Copy the data exactly, pictures aside.
____________________
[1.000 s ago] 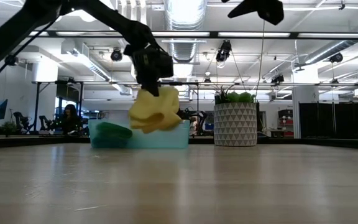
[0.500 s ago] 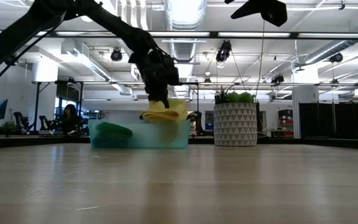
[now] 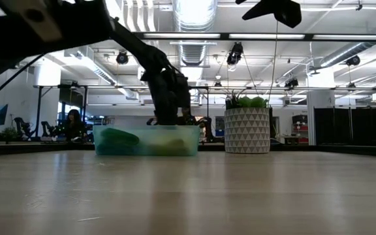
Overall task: Fold microfiber towels
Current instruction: Put the folded yellow microfiber towel into the blue bin
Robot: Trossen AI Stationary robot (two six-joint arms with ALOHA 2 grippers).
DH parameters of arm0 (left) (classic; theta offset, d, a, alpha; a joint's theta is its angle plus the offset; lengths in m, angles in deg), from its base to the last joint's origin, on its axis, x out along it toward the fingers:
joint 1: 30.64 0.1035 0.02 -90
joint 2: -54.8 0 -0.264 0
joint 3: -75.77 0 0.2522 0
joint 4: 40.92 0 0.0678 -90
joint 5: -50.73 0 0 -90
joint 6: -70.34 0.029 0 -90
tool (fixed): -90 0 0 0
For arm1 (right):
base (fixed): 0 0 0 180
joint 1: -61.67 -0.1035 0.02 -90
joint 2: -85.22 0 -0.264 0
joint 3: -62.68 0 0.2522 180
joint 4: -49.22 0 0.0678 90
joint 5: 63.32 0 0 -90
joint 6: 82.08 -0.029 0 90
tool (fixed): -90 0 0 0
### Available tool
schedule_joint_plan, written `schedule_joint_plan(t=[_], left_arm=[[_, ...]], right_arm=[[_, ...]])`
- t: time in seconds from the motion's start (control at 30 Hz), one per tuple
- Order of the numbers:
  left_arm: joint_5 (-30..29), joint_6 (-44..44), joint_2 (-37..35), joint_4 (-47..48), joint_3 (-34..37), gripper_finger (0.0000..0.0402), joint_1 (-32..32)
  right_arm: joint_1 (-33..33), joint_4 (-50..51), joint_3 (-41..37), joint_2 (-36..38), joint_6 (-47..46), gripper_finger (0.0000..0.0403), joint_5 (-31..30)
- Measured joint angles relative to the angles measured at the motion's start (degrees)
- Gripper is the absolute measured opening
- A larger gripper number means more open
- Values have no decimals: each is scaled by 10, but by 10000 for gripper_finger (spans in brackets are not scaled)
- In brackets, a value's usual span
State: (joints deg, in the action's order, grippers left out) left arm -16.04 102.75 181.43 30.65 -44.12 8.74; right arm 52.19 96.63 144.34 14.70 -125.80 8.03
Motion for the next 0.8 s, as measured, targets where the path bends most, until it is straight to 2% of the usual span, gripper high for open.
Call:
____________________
_YOUR SOLUTION_
[1.000 s ago] 
[0.500 s ago] 
[now] 
Overall task: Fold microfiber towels
Current instruction: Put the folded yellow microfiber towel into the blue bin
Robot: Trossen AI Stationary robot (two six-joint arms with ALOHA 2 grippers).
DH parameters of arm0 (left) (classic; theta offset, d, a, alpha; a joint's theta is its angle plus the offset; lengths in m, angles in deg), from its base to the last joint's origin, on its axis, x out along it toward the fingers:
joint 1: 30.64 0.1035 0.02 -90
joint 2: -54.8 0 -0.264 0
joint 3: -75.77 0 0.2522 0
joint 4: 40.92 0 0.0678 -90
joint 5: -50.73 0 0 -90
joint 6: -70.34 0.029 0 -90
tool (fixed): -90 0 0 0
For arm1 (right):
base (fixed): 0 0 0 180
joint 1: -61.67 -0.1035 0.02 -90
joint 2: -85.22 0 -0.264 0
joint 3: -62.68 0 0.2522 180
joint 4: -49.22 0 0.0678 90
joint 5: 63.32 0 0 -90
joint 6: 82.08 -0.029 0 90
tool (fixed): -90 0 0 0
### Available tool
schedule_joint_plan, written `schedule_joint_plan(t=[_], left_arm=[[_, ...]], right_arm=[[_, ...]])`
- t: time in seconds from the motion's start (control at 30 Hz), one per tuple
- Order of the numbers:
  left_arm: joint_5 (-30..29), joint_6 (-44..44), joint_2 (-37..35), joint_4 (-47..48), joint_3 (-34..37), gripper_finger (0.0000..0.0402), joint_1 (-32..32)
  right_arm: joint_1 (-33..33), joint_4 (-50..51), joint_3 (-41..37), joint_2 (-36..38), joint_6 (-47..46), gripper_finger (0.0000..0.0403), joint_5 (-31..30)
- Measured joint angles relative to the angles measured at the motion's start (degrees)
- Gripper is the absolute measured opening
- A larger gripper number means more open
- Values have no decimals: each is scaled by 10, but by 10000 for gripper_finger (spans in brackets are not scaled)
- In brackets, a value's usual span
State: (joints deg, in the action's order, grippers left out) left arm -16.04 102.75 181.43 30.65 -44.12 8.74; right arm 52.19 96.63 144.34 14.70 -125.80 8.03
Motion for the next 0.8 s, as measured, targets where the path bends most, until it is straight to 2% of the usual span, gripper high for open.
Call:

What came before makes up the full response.